Kelebihan dari penerbitan bersama termasuk representasi modal permanen tanpa kewajiban untuk membayar oleh perusahaan. Selain itu, tidak ada persyaratan dividen wajib, umumnya meningkatkan kapasitas pinjaman (meningkatkan rasio seperti hutang terhadap ekuitas). Terakhir, mereka umumnya tidak memiliki persyaratan, perjanjian, atau batasan.

Kekurangan dari menerbitkan saham biasa adalah pemilik harus kehilangan sejumlah kontrol (jika milik bersama memiliki hak suara). Lebih lanjut, dilusi terjadi pada nilai per saham milik bersama dengan setiap penerbitan baru. Perbedaan antara saham biasa dan saham preferen melibatkan hak yang diberikan kepada masing-masing saham. Jika saham biasa tidak memiliki, saham preferen memiliki lebih banyak.

Baca juga :   7 Saham Termahal di dunia Harganya Gak Sanggup di Beli Lagi

Kelebihan dan Kekurangan Saham preferen

Kelebihan dari penerbitan Saham Preferen adalah Anda memiliki fleksibilitas untuk menyesuaikan penawaran dengan kondisi pasar, pemungutan suara bersifat opsional tidak diwajibkan, tidak ada pengurasan wajib pada sumber daya tunai (tidak seperti hutang), mereka tidak memerlukan pengembalian pokok (kecuali mereka memiliki pencabutan hak), dan mereka lebih murah daripada hutang (dalam hal biaya pembiayaan).

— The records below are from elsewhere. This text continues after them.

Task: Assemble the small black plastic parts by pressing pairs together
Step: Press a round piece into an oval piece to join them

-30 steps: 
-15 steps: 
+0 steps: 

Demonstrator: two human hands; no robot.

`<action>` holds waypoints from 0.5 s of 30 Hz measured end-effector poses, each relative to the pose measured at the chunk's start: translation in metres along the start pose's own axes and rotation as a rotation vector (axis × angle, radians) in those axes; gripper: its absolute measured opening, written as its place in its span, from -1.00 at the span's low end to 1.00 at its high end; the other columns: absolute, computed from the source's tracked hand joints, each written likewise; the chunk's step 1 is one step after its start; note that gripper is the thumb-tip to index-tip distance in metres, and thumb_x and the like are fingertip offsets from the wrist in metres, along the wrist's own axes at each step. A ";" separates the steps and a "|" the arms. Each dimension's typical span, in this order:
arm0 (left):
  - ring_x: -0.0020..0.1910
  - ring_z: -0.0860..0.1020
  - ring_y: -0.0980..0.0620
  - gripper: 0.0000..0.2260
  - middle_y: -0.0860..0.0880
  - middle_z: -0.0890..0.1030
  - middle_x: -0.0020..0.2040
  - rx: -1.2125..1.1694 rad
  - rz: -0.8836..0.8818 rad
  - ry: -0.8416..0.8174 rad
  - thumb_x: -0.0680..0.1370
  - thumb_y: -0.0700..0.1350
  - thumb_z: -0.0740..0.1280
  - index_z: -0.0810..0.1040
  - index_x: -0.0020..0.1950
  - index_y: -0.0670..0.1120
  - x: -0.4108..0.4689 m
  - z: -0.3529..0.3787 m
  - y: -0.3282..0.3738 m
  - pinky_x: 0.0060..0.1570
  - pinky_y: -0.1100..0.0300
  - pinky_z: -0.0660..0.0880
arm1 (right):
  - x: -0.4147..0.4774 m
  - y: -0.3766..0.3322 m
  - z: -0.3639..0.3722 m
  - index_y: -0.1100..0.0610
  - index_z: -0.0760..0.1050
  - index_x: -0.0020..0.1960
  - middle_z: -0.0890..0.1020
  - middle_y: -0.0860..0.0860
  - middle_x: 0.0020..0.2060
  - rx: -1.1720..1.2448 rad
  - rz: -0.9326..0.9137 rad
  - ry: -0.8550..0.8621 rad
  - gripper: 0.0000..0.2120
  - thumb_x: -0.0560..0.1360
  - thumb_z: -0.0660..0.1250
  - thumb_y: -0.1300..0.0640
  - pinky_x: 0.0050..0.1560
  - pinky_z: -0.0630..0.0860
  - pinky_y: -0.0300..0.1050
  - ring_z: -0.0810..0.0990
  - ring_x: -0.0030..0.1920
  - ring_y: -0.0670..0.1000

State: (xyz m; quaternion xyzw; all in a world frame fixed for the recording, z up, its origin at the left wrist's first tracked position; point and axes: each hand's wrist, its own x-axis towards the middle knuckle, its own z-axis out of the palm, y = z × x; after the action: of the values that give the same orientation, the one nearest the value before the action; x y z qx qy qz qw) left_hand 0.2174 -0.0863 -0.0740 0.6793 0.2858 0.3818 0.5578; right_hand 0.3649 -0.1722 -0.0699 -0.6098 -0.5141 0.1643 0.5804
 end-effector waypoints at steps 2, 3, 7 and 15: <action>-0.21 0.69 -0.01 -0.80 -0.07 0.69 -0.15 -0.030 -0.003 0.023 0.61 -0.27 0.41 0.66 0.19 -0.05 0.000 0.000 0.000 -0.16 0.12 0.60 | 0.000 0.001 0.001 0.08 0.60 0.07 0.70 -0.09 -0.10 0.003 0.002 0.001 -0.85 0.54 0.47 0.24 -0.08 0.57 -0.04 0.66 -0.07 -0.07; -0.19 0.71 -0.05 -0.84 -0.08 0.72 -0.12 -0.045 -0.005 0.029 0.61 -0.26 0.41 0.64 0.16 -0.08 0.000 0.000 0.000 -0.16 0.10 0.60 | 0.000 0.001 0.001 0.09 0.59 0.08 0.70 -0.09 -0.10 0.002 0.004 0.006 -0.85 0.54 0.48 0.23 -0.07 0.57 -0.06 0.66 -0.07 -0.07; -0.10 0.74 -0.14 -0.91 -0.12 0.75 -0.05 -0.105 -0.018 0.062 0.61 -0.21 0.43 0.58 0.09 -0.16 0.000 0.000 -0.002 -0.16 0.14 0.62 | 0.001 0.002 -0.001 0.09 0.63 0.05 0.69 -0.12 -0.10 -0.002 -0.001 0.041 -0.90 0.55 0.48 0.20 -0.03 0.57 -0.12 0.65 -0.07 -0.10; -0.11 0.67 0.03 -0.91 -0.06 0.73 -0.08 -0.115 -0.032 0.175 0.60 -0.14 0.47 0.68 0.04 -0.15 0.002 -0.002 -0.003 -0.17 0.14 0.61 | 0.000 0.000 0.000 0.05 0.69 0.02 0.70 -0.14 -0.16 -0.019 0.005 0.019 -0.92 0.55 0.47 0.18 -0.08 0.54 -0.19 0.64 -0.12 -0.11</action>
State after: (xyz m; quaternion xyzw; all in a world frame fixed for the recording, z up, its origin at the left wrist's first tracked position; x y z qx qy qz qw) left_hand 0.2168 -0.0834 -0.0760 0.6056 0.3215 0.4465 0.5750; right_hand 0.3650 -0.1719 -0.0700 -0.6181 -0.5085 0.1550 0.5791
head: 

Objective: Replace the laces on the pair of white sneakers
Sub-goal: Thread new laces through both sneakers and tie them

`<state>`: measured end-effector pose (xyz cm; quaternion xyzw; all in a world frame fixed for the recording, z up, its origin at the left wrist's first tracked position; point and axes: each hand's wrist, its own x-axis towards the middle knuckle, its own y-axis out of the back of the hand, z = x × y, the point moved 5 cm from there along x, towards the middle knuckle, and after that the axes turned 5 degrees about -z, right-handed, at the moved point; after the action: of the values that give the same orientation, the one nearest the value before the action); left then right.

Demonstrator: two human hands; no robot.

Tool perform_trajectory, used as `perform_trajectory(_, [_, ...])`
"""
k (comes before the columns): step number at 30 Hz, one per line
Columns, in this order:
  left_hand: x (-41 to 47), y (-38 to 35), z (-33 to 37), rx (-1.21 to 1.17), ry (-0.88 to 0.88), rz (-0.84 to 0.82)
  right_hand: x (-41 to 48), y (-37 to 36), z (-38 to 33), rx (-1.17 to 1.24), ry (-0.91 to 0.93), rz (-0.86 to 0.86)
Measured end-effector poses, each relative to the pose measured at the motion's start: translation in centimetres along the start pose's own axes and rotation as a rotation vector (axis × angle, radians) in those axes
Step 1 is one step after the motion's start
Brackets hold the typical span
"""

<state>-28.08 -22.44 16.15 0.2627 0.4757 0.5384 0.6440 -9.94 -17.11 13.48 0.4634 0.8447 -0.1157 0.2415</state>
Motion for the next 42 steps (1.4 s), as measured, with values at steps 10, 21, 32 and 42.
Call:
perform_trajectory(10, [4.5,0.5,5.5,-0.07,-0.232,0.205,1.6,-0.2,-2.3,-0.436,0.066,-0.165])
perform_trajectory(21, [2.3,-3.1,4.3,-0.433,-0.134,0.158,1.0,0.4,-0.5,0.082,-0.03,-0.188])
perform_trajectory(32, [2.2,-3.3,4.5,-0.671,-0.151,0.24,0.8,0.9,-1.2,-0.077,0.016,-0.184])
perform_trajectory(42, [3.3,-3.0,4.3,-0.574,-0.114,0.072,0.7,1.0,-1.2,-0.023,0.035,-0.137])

Kekurangan dari menerbitkan Saham Preferen adalah kewajiban dividen tetap, peringkat prioritas di atas milik bersama dalam pembayaran dividen dan pengembalian modal pada pembubaran, mereka mengurangi nilai aset bersih Saham Biasa, dan Anda sering harus membuatnya dapat dikonversi menjadi Saham Biasa agar dapat dipasarkan kepada investor.